Когда я добираюсь до Будапештштрассе, сердце мое падает: впереди лежит квартал, состоящий сплошь из разбитых домов, от некоторых только груды мусора и остались. Однако я иду дальше и, к удивлению моему, обнаруживаю отель «Эдем» почти не тронутым и открытым, хотя посетителей в ресторане совсем мало, а окна его затянуты шторами. Тяжелой ткани не удается полностью задержать наружный холод. Феликс, поеживаясь, ожидает меня в дальнем углу ресторана за накрытым на двоих столиком.
— Вы выбрали для нашего секретного совещания довольно людное место, — замечаю я.
— Я всегда считал, что прятаться следует на виду у всех.
— Послушайте, — говорю я, — прежде чем мы двинемся дальше, мне хотелось бы узнать: где вы раздобыли мой адрес?
— Ну, — отвечает он, — это просто. В тот день я шел за вами до самого вашего дома. Если честно, меня беспокоило состояние вашего рассудка. Я опасался, что вы покончите с собой. И следовал за вами, пока не увидел, как вы входите в дом. Думал постучать в дверь, но храбрости не хватило.
— И после два дня набирались ее.
— Да, — говорит он — таким тоном, будто ему очень важно, чтобы мы оба поняли это правильно. — За два дня мне все же удалось набраться храбрости.

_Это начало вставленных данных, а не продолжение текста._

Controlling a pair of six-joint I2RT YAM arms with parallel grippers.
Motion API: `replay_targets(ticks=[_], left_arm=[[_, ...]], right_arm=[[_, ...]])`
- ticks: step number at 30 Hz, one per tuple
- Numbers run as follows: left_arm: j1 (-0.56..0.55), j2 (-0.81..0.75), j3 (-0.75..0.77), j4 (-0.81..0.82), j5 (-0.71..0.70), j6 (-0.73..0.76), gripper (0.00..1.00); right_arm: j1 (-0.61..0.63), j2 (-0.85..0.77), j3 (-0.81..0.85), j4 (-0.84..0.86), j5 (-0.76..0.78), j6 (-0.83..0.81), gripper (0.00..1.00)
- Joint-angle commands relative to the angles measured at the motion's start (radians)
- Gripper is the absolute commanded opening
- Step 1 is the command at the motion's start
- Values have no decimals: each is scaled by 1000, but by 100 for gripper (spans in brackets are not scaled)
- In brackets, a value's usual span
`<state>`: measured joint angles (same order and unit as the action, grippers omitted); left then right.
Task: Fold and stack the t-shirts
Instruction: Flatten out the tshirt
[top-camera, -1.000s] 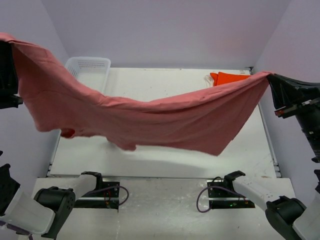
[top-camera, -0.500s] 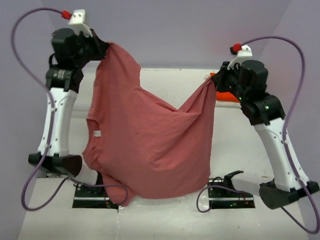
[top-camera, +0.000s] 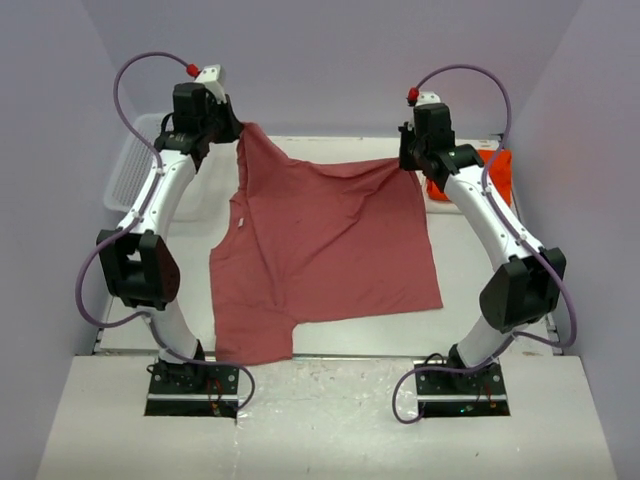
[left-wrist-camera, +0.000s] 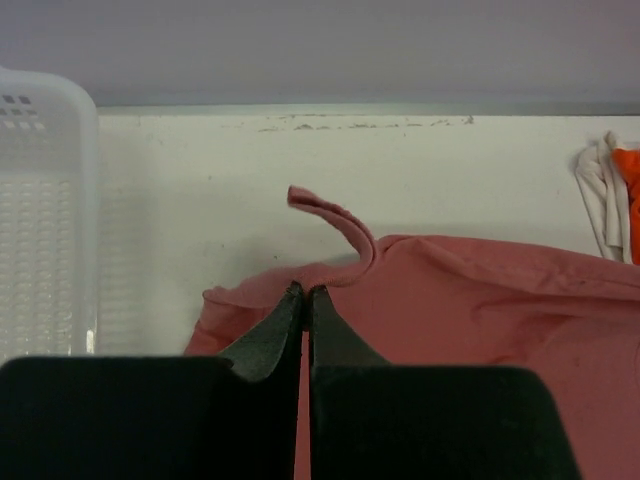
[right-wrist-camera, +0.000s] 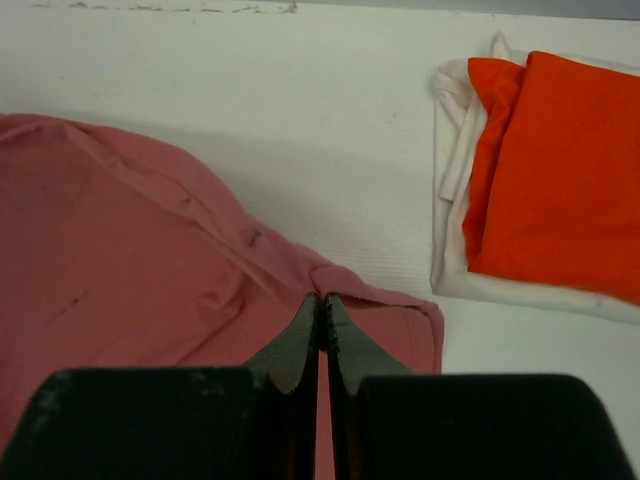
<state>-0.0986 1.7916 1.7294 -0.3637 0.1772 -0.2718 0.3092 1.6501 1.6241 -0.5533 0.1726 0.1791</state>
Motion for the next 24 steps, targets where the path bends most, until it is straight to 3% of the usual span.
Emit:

Я вдруг понимаю: что-то в нем страшно меня раздражает, и уже собираюсь извиниться и уйти, но тут появляется и отвешивает нам чинный поклон официант с аккуратно сложенным и переброшенным через руку чистым полотенцем. Очень красивый молодой человек лет шестнадцати-семнадцати — и это в городе, молодых людей почти лишившемся. Свисающий на его глаз завиток волос позволяет мне признать в нем одного из «джазовых мальчиков», почти истребленных попечителями суровых нравственных норм Рейха. Мне всегда казалось, что в разбомбленном городе должны существовать очаги немыслимой вольности. Правда, моя фантазия не принимала во внимание того, что в городе и остались-то лишь старики, инвалиды, женщины и дети, а все молодые, здоровые, привлекательные мужчины либо погибли, либо отправлены на фронт.